I’m just extremely confused about what happens next.
As soon as they start saying cheesy things and I feel like things are starting to get a little serious I begin freaking out internally, or worse, after things get actually serious, I get… bored? Tired? It feels like a duty.

I’ve never considered dating to be a priority for me, I’ve always cared more about studying and working and friends but eventually I might want to be in a committed relationship and I fear that what I’m feeling is going to get in the way.

I thought this through and I sort of reached the conclusion that I might just be a little too selfish to be dating someone. I like to have my space and I often feel like I need to be alone (I’ve always been like this) which doesn’t really go well with being with someone.

A relationship involves two people, but what if I’m just too comfortable on my own? Does anybody who has been through this have a piece of advice for me?

4 comments
  1. Yeah. Wait.

    You’re not ready for a relationship now. You probably will be, at some point.

    No sense trying to force it, and plenty of harm could result.

  2. Wow, this speaks to my soul.

    I was a bit like you –> very comfortable on my own, and not at all eager to progress things once they started getting “serious”. It took me ages to find my person, and I’m glad I waited because dating him feels effortless (in the best possible way).

    So I guess what I’m trying to say is that you ***don’t*** have to force yourself to date if you don’t want to/aren’t ready to. When you meet the right person, you won’t feel as though dating them is a chore.
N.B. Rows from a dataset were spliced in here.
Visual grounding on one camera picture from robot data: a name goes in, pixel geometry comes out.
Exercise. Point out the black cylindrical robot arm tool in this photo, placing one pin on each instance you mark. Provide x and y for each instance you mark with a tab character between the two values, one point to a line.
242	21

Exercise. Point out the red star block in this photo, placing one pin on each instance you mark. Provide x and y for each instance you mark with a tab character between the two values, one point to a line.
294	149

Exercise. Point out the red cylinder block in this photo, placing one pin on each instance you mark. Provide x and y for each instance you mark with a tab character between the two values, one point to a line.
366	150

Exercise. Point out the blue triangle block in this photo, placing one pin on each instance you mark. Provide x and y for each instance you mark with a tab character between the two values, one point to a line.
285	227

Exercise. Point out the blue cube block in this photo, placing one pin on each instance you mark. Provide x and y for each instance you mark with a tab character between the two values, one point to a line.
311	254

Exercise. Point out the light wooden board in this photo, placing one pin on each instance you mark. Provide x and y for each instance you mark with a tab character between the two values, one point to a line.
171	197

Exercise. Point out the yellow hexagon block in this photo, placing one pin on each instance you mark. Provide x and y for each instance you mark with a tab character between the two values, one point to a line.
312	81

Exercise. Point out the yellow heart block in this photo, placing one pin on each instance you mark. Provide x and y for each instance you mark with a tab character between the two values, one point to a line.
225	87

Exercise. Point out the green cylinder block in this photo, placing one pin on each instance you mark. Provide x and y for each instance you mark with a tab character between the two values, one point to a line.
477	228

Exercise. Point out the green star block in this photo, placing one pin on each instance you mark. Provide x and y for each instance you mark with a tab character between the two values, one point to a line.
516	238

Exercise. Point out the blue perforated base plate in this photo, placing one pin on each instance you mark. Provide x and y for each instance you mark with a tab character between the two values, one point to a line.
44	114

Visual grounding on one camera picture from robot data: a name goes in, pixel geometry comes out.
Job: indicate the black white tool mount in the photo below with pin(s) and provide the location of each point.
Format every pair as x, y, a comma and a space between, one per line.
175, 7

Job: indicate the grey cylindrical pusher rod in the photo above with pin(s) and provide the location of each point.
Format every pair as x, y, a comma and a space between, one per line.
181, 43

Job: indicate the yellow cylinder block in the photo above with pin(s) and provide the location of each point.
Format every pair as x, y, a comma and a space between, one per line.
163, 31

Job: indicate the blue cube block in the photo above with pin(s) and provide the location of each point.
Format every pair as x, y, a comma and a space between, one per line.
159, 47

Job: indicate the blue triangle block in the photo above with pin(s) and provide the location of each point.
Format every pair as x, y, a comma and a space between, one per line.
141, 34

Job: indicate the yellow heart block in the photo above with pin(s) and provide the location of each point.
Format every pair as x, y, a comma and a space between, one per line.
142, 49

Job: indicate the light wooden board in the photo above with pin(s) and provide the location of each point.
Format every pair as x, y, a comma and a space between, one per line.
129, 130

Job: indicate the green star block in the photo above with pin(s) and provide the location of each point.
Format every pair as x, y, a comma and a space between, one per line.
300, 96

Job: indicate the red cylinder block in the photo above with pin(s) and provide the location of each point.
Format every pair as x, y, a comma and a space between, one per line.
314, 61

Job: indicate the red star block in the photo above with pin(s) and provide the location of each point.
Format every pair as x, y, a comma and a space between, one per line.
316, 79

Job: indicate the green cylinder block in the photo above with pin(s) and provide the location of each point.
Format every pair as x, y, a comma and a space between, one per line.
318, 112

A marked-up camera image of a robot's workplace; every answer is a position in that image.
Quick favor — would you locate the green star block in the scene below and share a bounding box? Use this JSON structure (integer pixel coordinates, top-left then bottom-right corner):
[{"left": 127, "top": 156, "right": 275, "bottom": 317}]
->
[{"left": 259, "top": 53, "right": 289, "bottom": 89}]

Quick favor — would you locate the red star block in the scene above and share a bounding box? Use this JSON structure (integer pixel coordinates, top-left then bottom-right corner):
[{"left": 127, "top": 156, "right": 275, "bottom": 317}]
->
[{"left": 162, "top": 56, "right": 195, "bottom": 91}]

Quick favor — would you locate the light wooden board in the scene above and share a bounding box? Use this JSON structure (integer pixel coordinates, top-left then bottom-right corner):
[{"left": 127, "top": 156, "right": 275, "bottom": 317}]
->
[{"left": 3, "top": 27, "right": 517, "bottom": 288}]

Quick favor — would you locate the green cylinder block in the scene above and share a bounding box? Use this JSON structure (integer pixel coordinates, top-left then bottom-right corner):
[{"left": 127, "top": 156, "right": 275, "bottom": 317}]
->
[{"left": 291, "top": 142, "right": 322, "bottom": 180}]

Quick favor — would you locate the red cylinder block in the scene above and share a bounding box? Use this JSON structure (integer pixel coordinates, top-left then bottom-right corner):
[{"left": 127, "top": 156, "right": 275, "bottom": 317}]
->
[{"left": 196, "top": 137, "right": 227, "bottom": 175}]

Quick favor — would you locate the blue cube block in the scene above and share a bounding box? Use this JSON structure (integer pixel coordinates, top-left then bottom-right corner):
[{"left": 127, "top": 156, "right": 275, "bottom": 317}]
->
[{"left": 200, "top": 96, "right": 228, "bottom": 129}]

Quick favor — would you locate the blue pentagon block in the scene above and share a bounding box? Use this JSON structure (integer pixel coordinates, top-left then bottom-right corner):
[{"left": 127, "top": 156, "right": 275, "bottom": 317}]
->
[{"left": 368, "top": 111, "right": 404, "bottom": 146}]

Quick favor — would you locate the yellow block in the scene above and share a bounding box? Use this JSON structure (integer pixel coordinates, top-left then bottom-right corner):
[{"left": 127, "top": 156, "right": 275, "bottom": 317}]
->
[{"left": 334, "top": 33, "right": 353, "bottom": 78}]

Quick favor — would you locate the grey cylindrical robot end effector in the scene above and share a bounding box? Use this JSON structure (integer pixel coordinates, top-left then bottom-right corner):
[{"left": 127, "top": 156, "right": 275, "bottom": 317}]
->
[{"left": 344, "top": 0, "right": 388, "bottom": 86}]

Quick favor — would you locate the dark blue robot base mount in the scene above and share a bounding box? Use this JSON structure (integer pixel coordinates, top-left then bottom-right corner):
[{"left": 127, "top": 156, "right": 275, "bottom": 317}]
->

  3. I’m married. My husband and I are definitely two independent people. We’ll spent evenings together on the couch, but we’re normally on our own devices, sharing the occasional meme.

    The other night, the baby was napping in our bed, so he was in the living room while I was closer to her in my craft room so I could hear her wake up. We were watching the same episode of Stranger Things at the same time in different rooms.

    My husband is a nigh owl by nature, so pre-baby, it was normal for weekends to be spent with me entertaining myself until he woke up at 3-5pm. Now, he’ll be up on weekends, but will still grab a nap or take care of errands he couldn’t do during the week. We do try to eat dinner together most nights.

    >I’m just extremely confused about what happens next.

    Life. Life is what happens next. You find someone who lives a compatible lifestyle. I couldn’t be happy with someone who needed me attached to their hip. I’m a homebody who wouldn’t be happy with someone who needs to go out all the time.

    Don’t force yourself to date someone who you know you’re not compatible with. But do keep yourself open to the possibility of meeting a life partner.

  4. Find the right person and you’d do well. I’m actually looking for something pretty similar, and I’ve had two different friends that had partners in a very similar situation, one who’s partner had an aversion to touch and physical affection but they had what they called an “intellectual romance and the other is just more of a power couple where they both do their own thing. They both seem really happy with their situation and like they have good futures ahead of them. The key for both of their situations, I think, is that they have a lot of open communication in their relationship, they specifically work *against* trying to fit their relationship into a typical “house and two kids” stereotype, and they do a great job of actually addressing ebbs and flows in their relationship and doing something about it instead of just assuming “the spark is gone.”